◆ EXERCISE
What lines in this listing contain the string "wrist"? Report each one by copying it.

◆ DATA SHOWN
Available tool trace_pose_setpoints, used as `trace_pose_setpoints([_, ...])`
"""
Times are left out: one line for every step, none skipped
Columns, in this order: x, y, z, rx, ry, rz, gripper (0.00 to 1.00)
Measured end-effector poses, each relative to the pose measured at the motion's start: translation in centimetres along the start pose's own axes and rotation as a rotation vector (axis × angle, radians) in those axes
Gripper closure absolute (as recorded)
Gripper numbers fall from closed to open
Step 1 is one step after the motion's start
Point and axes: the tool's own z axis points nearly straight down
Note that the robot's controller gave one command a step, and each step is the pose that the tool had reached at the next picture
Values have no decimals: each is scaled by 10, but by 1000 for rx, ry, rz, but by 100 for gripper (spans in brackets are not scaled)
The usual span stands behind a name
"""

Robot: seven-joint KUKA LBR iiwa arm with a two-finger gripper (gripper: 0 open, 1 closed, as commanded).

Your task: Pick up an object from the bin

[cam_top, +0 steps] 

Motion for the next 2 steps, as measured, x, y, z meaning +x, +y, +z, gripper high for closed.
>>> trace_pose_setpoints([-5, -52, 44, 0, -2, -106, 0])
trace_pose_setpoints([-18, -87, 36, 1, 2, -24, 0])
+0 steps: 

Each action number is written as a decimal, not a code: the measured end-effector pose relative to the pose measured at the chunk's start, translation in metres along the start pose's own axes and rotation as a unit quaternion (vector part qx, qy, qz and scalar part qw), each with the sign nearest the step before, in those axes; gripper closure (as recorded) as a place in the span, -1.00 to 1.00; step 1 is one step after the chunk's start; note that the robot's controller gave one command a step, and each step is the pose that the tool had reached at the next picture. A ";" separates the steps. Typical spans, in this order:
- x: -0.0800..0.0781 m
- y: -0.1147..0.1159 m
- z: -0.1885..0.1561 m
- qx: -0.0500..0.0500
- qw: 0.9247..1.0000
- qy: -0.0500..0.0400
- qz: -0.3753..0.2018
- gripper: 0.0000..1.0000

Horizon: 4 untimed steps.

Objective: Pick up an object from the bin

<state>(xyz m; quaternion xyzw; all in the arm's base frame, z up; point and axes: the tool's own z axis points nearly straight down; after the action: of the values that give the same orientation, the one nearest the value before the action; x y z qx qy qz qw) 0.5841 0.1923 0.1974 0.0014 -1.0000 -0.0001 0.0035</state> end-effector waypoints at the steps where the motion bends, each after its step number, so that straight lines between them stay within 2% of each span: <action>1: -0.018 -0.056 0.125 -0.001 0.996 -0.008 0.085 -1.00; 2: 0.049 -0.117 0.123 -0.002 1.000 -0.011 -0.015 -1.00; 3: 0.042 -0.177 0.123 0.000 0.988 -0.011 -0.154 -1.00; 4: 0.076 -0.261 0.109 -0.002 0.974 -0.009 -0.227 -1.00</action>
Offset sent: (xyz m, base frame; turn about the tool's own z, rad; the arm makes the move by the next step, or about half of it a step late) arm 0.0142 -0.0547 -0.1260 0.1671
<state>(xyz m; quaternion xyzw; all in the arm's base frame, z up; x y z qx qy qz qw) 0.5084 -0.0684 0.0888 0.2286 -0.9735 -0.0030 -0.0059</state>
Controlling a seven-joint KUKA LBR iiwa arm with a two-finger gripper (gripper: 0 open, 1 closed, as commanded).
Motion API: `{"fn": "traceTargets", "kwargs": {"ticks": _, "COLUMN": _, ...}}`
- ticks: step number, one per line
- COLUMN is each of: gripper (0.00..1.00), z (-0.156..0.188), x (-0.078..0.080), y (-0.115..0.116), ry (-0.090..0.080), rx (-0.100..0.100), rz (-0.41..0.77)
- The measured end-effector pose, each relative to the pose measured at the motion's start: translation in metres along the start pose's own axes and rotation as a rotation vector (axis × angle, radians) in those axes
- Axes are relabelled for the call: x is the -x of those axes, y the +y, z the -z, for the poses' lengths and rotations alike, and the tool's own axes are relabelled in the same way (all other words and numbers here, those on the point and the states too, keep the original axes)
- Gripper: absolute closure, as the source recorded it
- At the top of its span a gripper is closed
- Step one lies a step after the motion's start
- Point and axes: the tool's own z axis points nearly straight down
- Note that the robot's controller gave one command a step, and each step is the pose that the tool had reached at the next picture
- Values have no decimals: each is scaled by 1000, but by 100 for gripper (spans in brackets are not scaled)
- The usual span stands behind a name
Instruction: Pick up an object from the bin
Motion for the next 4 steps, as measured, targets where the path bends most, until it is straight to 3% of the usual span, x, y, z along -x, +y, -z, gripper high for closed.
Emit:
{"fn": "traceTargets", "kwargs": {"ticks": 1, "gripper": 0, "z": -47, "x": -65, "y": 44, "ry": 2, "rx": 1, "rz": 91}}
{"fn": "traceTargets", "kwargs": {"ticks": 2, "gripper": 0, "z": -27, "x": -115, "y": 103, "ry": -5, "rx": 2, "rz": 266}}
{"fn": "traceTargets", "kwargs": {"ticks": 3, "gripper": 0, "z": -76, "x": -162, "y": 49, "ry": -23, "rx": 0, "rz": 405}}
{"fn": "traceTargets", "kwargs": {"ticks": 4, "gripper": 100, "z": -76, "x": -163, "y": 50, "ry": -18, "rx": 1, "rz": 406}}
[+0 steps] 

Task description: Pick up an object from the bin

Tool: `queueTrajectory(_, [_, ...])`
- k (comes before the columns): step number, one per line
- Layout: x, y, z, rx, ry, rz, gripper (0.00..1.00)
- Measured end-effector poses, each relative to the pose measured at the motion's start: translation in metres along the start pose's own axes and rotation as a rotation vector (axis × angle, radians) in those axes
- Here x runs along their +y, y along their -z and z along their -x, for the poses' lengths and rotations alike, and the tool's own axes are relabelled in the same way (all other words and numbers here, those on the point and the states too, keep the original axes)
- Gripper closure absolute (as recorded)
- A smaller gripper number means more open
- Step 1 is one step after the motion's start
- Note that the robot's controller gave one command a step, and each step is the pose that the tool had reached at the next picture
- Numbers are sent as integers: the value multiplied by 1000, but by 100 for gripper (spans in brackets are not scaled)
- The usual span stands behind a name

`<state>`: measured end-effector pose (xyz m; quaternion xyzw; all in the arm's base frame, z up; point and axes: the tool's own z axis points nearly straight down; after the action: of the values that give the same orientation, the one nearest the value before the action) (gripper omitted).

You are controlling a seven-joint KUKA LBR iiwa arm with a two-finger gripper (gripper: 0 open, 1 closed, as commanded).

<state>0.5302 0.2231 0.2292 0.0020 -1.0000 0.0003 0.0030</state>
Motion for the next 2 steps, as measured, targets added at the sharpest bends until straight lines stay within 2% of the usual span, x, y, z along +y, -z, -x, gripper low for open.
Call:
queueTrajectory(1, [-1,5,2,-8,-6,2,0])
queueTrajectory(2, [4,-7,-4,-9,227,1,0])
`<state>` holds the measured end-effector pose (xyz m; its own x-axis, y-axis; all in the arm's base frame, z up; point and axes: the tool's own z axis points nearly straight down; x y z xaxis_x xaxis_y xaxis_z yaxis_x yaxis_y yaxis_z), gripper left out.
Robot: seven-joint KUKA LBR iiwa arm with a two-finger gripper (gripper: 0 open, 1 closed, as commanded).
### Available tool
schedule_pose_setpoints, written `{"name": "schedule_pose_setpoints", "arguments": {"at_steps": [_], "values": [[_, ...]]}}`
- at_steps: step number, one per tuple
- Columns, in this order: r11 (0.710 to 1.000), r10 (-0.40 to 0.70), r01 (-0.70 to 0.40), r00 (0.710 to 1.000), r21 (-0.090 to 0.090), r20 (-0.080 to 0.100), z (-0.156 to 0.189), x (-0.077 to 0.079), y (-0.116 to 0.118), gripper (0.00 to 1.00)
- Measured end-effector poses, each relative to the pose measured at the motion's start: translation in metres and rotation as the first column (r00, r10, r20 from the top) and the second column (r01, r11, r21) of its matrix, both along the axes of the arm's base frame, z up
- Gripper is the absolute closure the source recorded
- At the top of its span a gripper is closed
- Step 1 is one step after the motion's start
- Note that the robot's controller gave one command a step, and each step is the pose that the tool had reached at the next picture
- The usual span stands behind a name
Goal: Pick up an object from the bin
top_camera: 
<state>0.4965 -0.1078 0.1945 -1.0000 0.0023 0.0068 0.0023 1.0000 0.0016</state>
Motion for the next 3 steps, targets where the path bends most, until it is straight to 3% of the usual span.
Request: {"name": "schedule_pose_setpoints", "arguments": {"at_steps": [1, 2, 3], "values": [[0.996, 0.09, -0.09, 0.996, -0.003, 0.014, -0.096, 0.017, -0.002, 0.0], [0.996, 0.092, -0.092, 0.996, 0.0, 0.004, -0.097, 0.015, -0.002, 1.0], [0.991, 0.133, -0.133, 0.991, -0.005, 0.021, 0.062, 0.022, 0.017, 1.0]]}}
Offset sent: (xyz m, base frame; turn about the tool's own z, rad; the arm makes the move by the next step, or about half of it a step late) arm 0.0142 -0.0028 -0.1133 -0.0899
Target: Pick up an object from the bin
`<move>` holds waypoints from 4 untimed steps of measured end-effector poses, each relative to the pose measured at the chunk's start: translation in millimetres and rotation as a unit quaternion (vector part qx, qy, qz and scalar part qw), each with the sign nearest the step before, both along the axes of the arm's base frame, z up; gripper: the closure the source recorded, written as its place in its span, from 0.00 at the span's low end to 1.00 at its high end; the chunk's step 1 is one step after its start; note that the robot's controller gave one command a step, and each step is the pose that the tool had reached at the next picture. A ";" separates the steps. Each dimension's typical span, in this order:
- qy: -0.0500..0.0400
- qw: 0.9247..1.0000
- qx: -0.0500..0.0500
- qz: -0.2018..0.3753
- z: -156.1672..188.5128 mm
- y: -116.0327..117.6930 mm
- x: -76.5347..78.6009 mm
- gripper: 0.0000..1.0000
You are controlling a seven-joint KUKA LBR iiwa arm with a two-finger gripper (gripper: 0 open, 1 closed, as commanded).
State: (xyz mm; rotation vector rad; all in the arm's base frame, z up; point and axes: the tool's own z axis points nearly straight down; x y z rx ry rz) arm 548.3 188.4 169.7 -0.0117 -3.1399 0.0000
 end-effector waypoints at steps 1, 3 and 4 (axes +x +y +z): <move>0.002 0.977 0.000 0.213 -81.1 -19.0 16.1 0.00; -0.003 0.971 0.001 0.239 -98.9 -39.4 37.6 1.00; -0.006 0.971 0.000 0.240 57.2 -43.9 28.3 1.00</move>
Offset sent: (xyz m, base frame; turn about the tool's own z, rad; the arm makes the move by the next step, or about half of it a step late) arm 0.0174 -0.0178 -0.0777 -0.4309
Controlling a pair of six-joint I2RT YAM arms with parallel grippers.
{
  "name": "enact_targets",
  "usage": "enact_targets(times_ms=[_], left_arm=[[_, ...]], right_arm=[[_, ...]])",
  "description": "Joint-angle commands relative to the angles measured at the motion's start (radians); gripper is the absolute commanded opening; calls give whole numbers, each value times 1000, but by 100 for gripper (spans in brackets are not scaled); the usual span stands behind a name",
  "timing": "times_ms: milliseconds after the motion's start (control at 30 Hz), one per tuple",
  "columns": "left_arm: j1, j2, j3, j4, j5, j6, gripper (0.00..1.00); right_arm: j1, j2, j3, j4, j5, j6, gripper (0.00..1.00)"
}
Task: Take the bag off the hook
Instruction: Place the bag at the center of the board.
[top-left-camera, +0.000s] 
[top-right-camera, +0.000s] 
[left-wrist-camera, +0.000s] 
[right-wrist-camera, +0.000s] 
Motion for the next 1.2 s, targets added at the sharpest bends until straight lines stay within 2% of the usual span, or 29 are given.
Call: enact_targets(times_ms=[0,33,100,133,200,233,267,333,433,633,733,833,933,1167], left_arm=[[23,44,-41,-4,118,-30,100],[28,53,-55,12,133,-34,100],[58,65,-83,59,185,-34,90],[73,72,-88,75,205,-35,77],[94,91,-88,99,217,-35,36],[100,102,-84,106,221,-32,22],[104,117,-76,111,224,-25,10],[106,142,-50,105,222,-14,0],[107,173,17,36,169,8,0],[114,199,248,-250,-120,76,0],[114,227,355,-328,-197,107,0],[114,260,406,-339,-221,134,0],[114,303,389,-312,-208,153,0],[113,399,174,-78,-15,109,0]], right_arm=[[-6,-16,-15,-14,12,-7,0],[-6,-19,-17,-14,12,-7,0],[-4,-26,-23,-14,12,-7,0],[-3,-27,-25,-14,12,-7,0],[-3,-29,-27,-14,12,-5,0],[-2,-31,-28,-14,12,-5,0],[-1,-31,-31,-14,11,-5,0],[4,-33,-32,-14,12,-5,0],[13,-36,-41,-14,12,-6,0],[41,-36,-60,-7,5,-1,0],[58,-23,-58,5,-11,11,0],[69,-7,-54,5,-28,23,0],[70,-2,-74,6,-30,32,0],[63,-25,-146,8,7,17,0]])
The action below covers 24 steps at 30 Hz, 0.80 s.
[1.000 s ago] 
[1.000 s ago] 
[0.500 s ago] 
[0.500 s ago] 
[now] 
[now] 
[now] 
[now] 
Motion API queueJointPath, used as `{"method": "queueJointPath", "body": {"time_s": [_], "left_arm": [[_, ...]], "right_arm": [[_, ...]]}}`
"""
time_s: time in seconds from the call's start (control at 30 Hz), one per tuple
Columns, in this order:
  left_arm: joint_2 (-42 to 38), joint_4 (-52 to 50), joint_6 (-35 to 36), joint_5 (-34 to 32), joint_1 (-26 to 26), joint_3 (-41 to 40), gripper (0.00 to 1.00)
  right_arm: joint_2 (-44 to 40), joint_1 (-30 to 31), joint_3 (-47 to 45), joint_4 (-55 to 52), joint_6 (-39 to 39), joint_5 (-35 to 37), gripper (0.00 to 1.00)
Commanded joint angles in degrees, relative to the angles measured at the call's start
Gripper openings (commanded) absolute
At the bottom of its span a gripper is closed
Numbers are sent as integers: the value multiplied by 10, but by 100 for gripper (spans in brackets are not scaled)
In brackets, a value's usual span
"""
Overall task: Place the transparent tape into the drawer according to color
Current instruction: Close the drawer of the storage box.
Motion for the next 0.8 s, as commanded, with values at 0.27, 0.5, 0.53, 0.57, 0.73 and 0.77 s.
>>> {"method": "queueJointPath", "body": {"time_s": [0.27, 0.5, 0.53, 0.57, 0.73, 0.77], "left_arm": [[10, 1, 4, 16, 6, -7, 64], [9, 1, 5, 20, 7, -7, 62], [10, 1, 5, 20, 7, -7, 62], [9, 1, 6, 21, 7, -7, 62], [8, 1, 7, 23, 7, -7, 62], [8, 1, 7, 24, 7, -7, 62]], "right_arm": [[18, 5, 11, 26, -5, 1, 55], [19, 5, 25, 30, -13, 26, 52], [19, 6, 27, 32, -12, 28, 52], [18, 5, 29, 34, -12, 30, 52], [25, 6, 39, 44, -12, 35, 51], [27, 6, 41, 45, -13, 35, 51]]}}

◆ WRITTEN ANSWER
[left-wrist-camera, +0.000s] 
[right-wrist-camera, +0.000s] 

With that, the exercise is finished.